[Source material]:
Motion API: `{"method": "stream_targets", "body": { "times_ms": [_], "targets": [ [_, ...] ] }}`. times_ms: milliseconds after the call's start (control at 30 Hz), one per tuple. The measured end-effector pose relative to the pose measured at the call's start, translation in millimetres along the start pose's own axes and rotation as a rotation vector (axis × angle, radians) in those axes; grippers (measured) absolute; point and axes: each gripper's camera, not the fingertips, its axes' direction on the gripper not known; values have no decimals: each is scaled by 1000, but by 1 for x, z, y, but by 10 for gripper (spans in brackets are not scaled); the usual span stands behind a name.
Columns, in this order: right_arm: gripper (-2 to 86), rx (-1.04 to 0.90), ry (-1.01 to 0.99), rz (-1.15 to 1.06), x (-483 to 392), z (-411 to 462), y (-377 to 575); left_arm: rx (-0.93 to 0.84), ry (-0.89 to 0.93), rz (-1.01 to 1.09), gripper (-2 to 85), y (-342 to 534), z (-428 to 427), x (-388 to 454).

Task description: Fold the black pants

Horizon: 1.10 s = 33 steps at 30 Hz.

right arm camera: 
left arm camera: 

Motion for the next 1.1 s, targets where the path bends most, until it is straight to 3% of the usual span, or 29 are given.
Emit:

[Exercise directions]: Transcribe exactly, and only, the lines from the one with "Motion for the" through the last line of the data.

[Exercise output]:
Motion for the next 1.1 s, targets where the path bends most, until it is straight to 3% of the usual span, or 29 are given.
Emit:

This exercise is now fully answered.